O Letta o Letta. Non ci sono alternative, non ci sono altre maggioranze. Il capo dello Stato, che è stato rieletto come centro di gravità permanente nel quadro delle larghe intese, non darà sponde a soluzioni pop. «Propositi velleitari. Inviterei tutti quanti lavorano a ipotesi più o meno fumose o arbitrarie, a non contare su decisioni che non starò certo ora ad anticipare». Il messaggio è per la sinistra del Pd e per quanti sperano di agganciare i grillini o di mettere in piedi un esecitivo per la riforma elettorale. «Non si rifiuti la realtà, non ci si avventuri - tuona il presidente - in una ingiustificabile sottovalutazione delle conseguenze cui si esporrebbe il Paese».
Insomma, fa capire Napolitano, non contate su di me perché se precipita tutto io potrei pure lasciare. Pensate piuttosto a smorzare le polemiche e lavorare per tirare fuori l’Italia dai pasticci. La crisi non è risolta, ma è sempre «incombente». C’è sì qualche buon segnale sulle esportazioni e sui conti pubblici, però «siamo ancora a rischio, per il debito pubblico, alla variazioni del clima di fiducia da parte degli investitori». E se ci fosse «una nuova destabilizzazione del quadro politico, i contraccolpi sarebbero gravissimi, forse irrecuperabili ». Noi, insiste, «siamo esposti a variabili e incertezze».

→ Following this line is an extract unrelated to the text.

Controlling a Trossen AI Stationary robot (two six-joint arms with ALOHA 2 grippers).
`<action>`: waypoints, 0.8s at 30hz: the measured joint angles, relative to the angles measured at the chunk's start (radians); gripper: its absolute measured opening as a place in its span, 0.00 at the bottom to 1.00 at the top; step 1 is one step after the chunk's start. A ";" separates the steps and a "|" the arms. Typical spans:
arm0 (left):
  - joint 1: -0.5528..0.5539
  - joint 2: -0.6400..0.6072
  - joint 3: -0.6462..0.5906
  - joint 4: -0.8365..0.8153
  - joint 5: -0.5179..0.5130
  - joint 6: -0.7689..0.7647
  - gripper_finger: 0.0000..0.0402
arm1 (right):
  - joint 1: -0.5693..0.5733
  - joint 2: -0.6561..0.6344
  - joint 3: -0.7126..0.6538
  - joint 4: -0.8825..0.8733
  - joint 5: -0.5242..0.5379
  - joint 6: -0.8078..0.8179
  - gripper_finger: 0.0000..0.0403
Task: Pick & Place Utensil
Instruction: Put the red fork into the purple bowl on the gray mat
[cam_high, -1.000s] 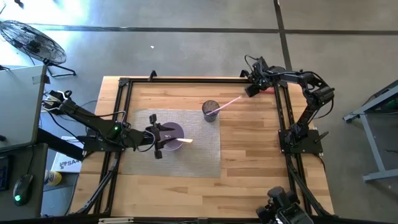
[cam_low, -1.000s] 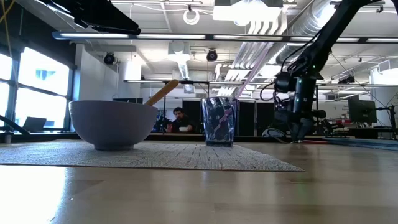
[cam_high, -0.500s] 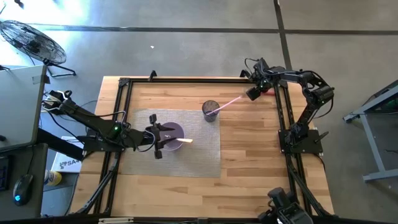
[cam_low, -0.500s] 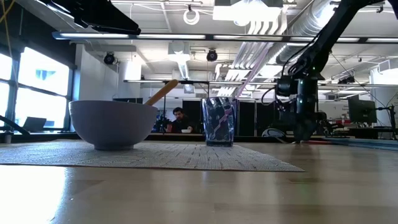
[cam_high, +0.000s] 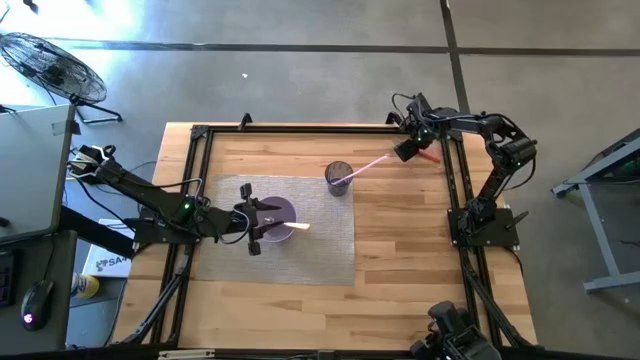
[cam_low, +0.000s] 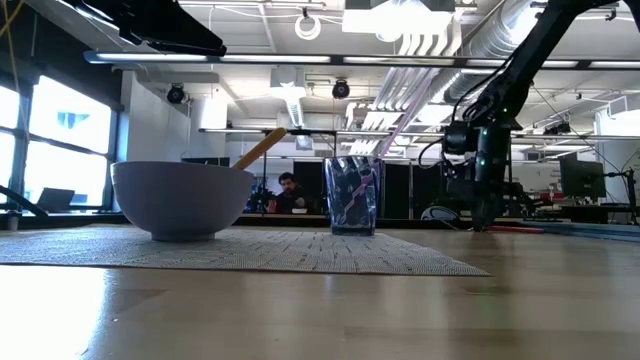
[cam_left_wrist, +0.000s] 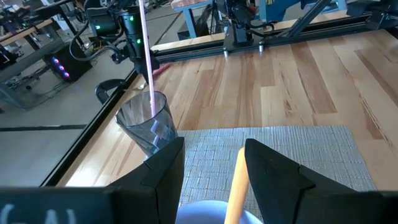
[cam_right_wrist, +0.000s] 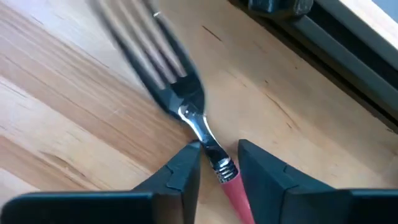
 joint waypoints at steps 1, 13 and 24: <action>0.000 0.000 0.000 0.000 0.000 0.000 0.41 | 0.000 0.000 0.000 0.004 0.000 0.000 0.23; 0.000 0.000 0.000 0.000 0.000 0.000 0.41 | 0.023 0.002 0.000 0.036 -0.032 -0.002 0.12; 0.000 0.000 0.000 0.000 0.000 0.000 0.41 | 0.073 0.003 0.001 0.049 -0.050 0.049 0.10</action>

Per questo «è indispensabile, nell’interesse generale, proseguire nella realizzazione degli impegni del governo Letta». Il capo dello Stato elogia l’esecutivo, che sta facendo «sentire la sua voce » al livello internazionale. Ne traccia persino un orizzonte a medio termine, quando parla del «cronoprogramma di riforme di diciotto mesi già partito in Parlamento » e ricorda che nel secondo semestre del 2014 l’Italia assumerà la presidenza di turno dell’Unione europea. «Si può mettere a repentaglio la continuità di questo governo, impegnato in un’attività di ben definita,senza offrire pesanti ragioni a più malevoli e interessati critici e detrattori del nostro Paese, pronti a proclamare l’ingovernabilità e l’inaffidabilità?».

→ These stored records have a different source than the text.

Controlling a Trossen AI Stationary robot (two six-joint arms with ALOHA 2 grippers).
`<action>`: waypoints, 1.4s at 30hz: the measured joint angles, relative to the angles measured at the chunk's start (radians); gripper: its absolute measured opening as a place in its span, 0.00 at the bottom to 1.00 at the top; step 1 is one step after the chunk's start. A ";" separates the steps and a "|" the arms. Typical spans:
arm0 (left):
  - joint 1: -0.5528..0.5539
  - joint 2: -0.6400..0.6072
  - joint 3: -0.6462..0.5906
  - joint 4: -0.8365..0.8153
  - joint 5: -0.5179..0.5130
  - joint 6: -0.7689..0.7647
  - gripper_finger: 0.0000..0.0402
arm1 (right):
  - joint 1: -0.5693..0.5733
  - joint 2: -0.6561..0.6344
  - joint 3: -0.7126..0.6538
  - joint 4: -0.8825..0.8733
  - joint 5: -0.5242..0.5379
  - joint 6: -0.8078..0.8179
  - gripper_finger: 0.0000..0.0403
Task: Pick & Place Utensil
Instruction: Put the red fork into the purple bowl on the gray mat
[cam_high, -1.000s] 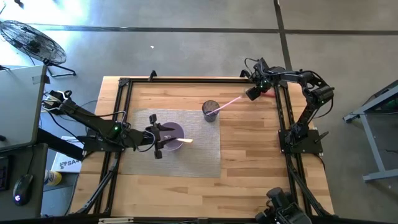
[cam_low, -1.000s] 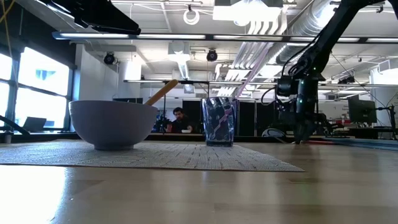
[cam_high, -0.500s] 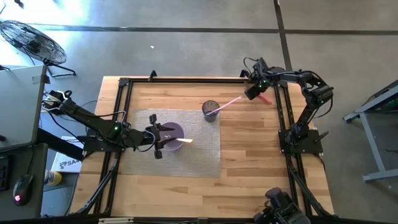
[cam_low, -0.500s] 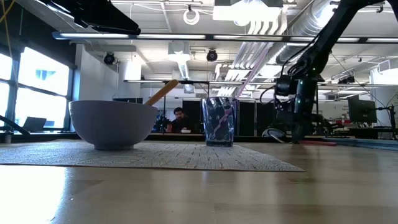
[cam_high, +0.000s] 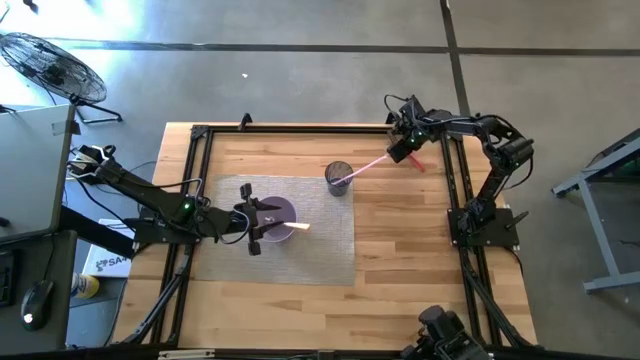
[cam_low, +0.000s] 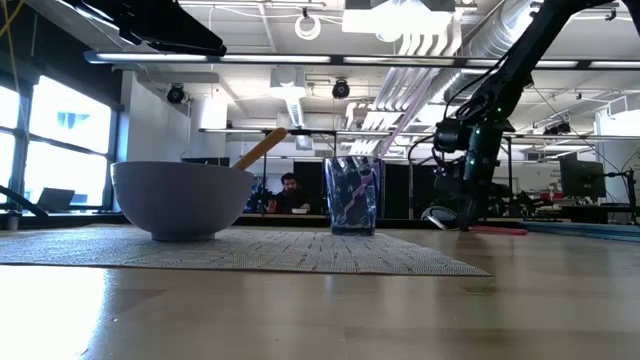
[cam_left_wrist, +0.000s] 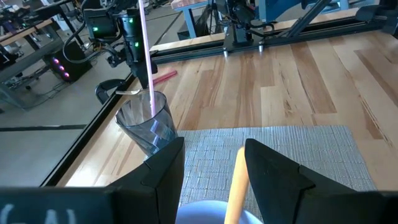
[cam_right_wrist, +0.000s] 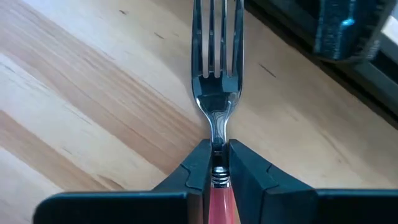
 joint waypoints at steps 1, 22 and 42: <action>0.000 0.000 0.000 0.000 0.000 0.000 0.41 | 0.004 0.000 0.000 -0.001 0.000 0.005 0.09; 0.000 0.000 0.000 0.000 0.000 0.000 0.41 | 0.090 -0.234 0.000 -0.140 0.138 0.074 0.09; 0.000 0.000 0.000 0.000 0.000 0.000 0.41 | 0.434 -0.894 0.000 -0.492 0.322 0.379 0.09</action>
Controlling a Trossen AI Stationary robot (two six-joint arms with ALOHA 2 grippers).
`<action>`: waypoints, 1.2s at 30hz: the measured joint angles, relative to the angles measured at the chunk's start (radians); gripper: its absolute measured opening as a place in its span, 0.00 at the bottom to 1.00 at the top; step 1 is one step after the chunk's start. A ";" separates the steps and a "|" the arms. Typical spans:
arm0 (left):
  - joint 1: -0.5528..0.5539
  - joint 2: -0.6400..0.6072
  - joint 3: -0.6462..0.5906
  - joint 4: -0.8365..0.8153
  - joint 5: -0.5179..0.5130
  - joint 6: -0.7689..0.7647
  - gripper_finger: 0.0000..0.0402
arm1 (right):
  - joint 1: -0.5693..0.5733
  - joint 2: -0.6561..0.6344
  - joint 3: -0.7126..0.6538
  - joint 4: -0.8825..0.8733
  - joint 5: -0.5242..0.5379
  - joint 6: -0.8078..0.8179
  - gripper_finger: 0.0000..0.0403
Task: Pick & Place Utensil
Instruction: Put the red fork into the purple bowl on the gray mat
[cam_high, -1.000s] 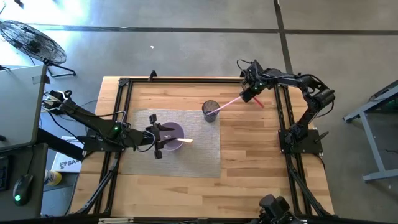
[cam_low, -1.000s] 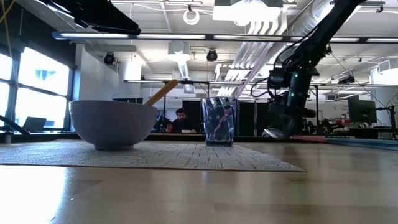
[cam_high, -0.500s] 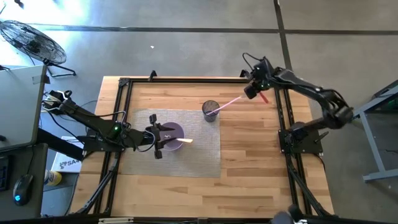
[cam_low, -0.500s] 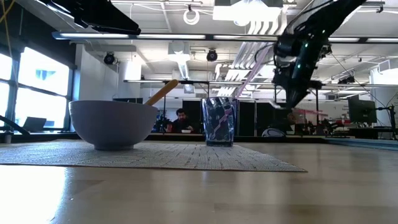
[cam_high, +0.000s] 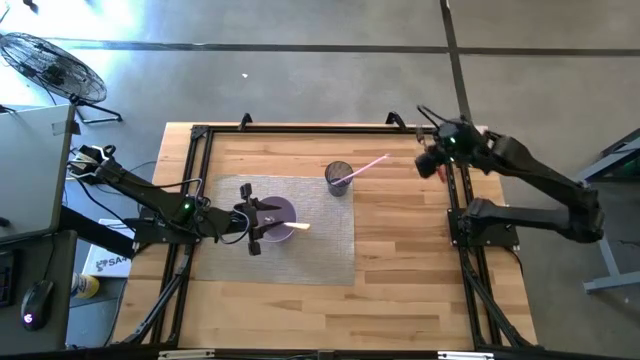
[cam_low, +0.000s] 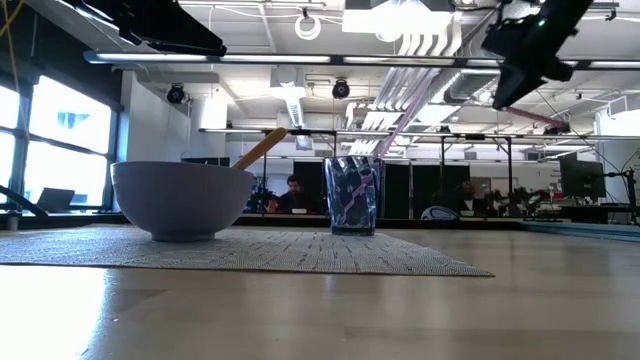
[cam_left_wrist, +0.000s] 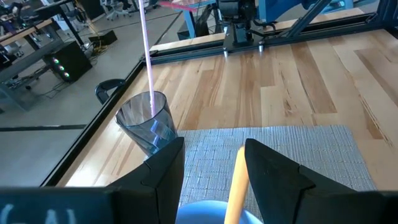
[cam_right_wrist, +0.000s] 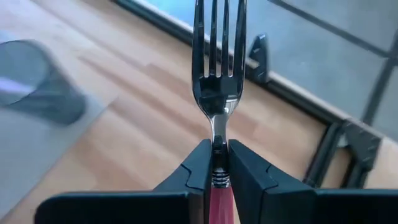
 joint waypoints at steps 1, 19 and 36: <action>0.000 0.000 0.000 0.000 0.000 0.000 0.41 | 0.032 -0.024 0.000 -0.025 0.000 0.028 0.09; 0.000 0.000 0.000 0.000 0.000 0.000 0.41 | 0.687 0.078 0.001 0.085 -0.022 0.381 0.08; 0.000 0.000 0.000 0.000 0.000 0.000 0.41 | 0.787 0.700 0.373 0.303 -0.069 0.211 0.10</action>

No, non si può buttare tutto nel cestino, non dobbiamo arrenderci alle speculazione internazionale. Allora occorre sminare subito il campo dal caso Shalabayeva. Una storiaccia, ammette Napolitano, che ha provocato «imbarazzo e discredito», anche per colpa delle «interferenze» di Astana. Ma il governo si è mosso bene, «ha opportunamente deciso di sanzionare comportamenti di funzionari titolari di delicati ruoli in materia di sicurezza ». Prefetti e dignitari che «hanno assunto decisioni non sottoposte al necessario vaglio dell’autorità politica e non fondate su verifiche e valutazioni rigorose che hanno messo in seria difficoltà» Palazzo Chigi, Viminale e Farnesina. Alfano deve restare perché non esistono «responsabilità consustanziali alla carica che si ricopre ». Semmai occorre «rivedere le catene di gestione burocratiche».
E siccome ogni giorno ha la sua pena, chiusa quasi la pagina kazaka si sta per riaprire quella del Cavaliere. Napolitano lo invita a lottare non contro ma nel processo e ad evitare di legare il verdetto alla vita del governo. La Cassazione, pensano sul Colle, deciderà con equilibrio, «senza pressioni né in un senso né nell’altro ». Ma al di là della giustizia, conclude il presidente, bisogna darsi tutti una regolata.
«Abbassare i toni, abbandonare le posizioni urlate, proseguire con maggiore coesione. Esitazioni e forzature possono sfuggire dal controllo». Finché lo fa l’opposizione, si capisce, Ma se è la maggioranza a litigare, ci vuole poco a far saltare tutto.